Wednesday 18 January 2012

Spartacus – what next?


How best to help people make their circumstances known
There is still a campaign to run and there are things we can still win and things we can avoid losing.

Lord Freud made a number of concessions last night, and technically he must hold himself to those. But we know already that he is a master tactician and will use any means he can to get his way. I expect no less of the rest of the DWP. I'm not by any means an expert on Parliamentary procedure but I know enough to know that there are many ways to abide by the letter of the agreement but not its spirit. For instance, it is possible to lay regulations before Parliament when Parliament is not sitting. Thereby any possible debate on the regulations is avoided.

Who's with us?
Labour were in power till May 2010. Labour were responsible for the bankers contract with ATOS (whereby ATOS, like bankers, get rewarded whether they get things right or not). This government has continued and endorsed that contract. Labour started, albeit ineffectually, the strategy of identifying IB claimants as illegitimate and getting them back onto cheaper benefits. But we don't get anywhere by blaming Labour for what they did then. They are in opposition now. It is their job to hold the government to scrutiny, and they are doing that job. (You can argue about their effectiveness.) In my case I will be allying myself with my opposition, while still working within the ranks of my own party to secure a better deal for disabled people. I think, by the way, that this is part of a longer and wider campaign. The DWP has declared war on benefits. Their tactics are underhand, their morals odious, the links with UNUM which they refuse to divulge are – well, let's just say, dubious. It's no coincidence that while the Lords were trying to defend the livelihoods of disabled people, UNUM were advertising their insurance schemes on TV.

What do we do?
As I said, there are things we can win and things we can avoid losing. We know we have a deadline for consultation on PIP. We must work to that deadline. That involves starting as soon as possible and doing the following.

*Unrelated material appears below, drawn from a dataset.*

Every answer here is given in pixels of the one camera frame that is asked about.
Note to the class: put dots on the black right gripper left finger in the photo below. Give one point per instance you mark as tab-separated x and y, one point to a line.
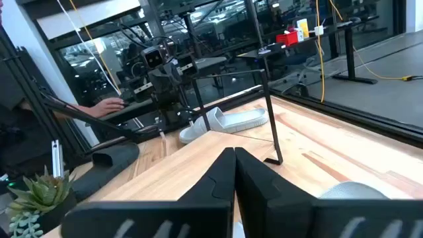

We should encourage as many people as possible to respond with individual accounts.
We have to be sensitive to what people are capable of doing, but I think that what is most useful at this stage is not statements of disagreement (which the DWP will just discount) but detailed statements about the effect the proposed arrangements for PIP will have. Template letters as such are a bone of contention. The DWP has admitted that they ignored the 2500 template letters they received. So would I. You don't measure template letters by the individual sentiment, you measure them by volume. If the DWP had received 100,000 template letters, they would have thought more. So the template letter as such may still have a role to play.

What might be more useful is a to offer people a template process. Disabled people should respond to the PIP consultation with the following:

a) an account of their disability and the effect it has on their life
b) if they have a fluctuating condition, an account of what they're like when high and low
c) their own assessment of what benefit they would get under the published PIP rules
d) a statement as to whether they would lose money and how much
e) a statement of the effect that would have – as specific as possible - what activities they would lose (in particular whether giving up - work might be forced on them), what opportunities they would have to forgo, exactly how their life would be made more difficult or more miserable.

The aim in my mind is to destroy the DWP's rationale that they will concentrate the benefit on what they call the most needy. If we can demonstrate with account after account that the 500,000 they plan to deny benefits are just as needy as the others, then their rationale disappears.

Anyone who does submit evidence should be encouraged to copy the evidence to their MP, thus building up a head of pressure.  Any action that results is likely to be behind the scenes as much as in front. We saw that in action last night. Officially the DWP won the debate. But they had been frightened enough by the reaction and the publicity that Spartacus gained to make a number of mollifying moves in order to head off rebellion. If we apply enough pressure, if we have enough MPs whispering, look this is a bit much, then the same sort of thing will happen again. The DWP will claim massive support for the proposed measures while quietly amending them in our direction.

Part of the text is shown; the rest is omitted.